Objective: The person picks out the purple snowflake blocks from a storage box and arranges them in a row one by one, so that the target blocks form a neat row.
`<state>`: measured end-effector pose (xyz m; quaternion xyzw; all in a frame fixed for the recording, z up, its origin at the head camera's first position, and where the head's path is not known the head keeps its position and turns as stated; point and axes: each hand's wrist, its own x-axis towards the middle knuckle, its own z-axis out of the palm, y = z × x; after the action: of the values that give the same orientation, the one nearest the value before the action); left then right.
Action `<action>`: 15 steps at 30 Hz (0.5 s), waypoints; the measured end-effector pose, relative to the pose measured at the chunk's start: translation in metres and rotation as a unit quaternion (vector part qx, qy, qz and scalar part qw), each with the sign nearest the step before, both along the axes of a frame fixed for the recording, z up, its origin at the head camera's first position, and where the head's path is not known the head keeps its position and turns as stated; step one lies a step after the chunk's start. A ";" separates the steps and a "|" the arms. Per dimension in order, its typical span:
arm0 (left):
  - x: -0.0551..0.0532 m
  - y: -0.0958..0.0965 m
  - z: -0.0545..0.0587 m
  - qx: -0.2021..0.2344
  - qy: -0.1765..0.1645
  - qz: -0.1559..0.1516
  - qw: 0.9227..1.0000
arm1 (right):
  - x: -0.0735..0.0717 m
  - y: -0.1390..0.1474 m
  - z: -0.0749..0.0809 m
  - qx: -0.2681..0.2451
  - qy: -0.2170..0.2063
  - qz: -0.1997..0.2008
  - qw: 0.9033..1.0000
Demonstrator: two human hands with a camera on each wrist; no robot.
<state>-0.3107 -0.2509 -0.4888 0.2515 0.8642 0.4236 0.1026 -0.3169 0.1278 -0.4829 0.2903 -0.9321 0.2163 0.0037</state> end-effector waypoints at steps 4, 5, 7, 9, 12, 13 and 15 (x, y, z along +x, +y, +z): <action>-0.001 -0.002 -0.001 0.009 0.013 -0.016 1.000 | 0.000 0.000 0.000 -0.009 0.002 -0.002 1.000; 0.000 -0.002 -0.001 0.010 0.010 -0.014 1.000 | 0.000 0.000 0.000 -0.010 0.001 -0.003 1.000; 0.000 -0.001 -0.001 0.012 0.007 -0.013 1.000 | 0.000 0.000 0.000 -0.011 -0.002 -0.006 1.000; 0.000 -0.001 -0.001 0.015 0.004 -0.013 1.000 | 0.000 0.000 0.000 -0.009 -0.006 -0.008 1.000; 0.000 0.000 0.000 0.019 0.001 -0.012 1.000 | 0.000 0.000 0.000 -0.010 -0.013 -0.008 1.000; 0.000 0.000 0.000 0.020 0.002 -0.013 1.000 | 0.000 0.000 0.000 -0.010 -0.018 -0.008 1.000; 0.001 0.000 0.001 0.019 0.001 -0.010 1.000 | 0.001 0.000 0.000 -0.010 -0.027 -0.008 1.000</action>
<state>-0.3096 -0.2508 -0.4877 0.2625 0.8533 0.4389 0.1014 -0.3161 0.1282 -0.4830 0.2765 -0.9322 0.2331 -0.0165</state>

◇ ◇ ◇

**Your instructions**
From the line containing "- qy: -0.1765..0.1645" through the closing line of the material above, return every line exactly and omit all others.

**Answer box**
  - qy: -0.1765..0.1645
  - qz: -0.1559..0.1516
  - qw: 0.9227..1.0000
arm1 (right):
  - x: -0.0735..0.0717 m
  - y: -0.1390..0.1474 m
  - z: -0.0749..0.0809 m
  - qx: -0.2681..0.2451
  - qy: -0.2170..0.2063
  - qz: -0.1997..0.2008
  - qw: 0.9033..1.0000
Demonstrator: two human hands with a camera on each wrist; no robot.
<state>-0.3107 -0.2509 -0.4888 0.2515 0.8642 0.4236 0.1026 -0.3169 0.1278 -0.4829 0.2903 -0.9321 0.2163 0.0037</state> end-effector waypoints at steps 4, 5, 7, 9, 12, 13 and 15 (x, y, z along +x, +y, +z): <action>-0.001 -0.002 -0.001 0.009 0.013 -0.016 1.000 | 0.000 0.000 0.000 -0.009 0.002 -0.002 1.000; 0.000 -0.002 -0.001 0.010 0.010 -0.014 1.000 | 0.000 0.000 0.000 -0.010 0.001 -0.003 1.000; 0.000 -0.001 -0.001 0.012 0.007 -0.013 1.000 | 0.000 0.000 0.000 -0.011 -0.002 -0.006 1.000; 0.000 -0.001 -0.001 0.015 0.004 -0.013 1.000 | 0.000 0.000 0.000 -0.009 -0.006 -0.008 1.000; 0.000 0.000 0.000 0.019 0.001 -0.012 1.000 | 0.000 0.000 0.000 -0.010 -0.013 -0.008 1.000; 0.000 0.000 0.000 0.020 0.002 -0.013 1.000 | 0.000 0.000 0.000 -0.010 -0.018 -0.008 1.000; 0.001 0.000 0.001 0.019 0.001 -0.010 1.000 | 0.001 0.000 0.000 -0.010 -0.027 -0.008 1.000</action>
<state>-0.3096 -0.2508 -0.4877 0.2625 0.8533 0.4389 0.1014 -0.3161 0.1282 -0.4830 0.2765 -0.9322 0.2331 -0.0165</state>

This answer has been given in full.